TASK BRIEF ▸ Match the string "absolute" against each line below, and copy every line that matches.

RECORDS SUPPLIED ▸
--- START ---

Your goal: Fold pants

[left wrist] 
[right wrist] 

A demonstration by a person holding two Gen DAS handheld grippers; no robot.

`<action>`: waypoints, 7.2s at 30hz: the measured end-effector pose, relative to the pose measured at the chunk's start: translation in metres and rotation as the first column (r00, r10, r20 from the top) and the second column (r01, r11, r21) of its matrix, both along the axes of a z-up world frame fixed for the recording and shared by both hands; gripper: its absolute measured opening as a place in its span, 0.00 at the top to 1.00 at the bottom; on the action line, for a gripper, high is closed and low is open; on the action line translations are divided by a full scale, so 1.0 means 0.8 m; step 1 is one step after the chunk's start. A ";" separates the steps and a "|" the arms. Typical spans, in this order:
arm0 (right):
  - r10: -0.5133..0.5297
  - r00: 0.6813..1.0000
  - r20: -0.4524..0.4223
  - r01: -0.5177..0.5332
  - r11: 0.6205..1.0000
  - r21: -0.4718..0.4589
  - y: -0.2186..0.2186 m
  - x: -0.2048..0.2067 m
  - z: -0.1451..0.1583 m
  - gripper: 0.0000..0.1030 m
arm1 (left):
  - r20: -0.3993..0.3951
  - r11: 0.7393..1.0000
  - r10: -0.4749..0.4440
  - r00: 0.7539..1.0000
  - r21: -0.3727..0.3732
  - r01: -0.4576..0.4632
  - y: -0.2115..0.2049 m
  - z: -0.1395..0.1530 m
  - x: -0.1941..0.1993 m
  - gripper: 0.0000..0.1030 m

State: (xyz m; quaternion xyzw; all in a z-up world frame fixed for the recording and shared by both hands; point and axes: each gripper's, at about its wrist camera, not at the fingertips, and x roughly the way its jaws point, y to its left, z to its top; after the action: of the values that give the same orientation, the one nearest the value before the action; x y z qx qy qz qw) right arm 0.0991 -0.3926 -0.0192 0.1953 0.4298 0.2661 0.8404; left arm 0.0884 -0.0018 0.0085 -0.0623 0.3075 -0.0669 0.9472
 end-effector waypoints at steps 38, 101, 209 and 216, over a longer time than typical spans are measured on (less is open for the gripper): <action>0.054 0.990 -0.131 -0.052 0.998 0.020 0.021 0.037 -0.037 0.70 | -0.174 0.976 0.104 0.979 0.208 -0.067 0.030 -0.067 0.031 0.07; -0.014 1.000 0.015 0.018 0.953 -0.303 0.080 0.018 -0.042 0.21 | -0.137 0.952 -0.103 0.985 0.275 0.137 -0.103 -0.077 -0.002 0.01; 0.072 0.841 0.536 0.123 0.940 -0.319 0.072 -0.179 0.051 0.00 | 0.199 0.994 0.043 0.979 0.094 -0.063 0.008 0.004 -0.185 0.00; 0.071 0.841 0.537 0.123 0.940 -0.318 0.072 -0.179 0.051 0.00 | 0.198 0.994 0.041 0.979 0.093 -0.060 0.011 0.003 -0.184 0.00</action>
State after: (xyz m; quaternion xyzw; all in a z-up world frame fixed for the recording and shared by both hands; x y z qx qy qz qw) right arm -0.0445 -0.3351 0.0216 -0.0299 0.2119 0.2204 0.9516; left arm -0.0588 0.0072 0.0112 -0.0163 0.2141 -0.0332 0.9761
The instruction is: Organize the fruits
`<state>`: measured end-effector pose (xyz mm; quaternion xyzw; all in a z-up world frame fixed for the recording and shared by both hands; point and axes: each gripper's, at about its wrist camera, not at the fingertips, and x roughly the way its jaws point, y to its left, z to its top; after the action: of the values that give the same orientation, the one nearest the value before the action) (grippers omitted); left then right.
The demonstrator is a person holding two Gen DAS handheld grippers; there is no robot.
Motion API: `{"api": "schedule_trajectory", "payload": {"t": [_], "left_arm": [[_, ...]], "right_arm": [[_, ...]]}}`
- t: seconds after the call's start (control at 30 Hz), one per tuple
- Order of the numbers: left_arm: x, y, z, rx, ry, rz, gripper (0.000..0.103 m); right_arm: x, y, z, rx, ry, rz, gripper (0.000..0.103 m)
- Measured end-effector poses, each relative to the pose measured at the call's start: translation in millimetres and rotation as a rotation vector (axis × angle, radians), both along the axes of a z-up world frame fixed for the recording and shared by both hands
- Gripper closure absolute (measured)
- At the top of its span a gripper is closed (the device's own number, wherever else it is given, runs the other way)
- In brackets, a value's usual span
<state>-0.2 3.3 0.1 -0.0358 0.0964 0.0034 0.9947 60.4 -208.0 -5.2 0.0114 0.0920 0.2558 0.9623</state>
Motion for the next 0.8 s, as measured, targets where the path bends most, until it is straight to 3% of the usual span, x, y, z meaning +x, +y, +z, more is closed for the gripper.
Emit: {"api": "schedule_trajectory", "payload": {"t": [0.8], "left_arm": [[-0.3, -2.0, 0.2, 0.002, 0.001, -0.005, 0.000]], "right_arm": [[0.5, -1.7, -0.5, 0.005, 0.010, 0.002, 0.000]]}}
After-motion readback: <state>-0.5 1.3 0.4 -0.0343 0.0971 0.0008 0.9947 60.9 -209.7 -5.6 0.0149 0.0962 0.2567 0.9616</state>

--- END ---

TASK OUTPUT ▸
`<action>`: waypoints, 7.2s at 30hz: the measured end-effector pose, relative to the pose measured at the chunk's start: translation in metres and rotation as the first column (r00, r10, r20 from the top) and the second column (r01, r11, r21) of its matrix, both along the axes of a z-up world frame fixed for the recording and shared by both hands; gripper: its absolute measured opening as a place in its span, 0.00 at the top to 1.00 at the bottom; on the action line, for a gripper, high is closed and low is open; on the action line translations are divided by a full scale, so 1.0 means 0.8 m; step 1 is one step after the chunk's start. A ";" separates the steps and a "|" the arms. Typical spans, in this order:
- Gripper closure absolute (measured)

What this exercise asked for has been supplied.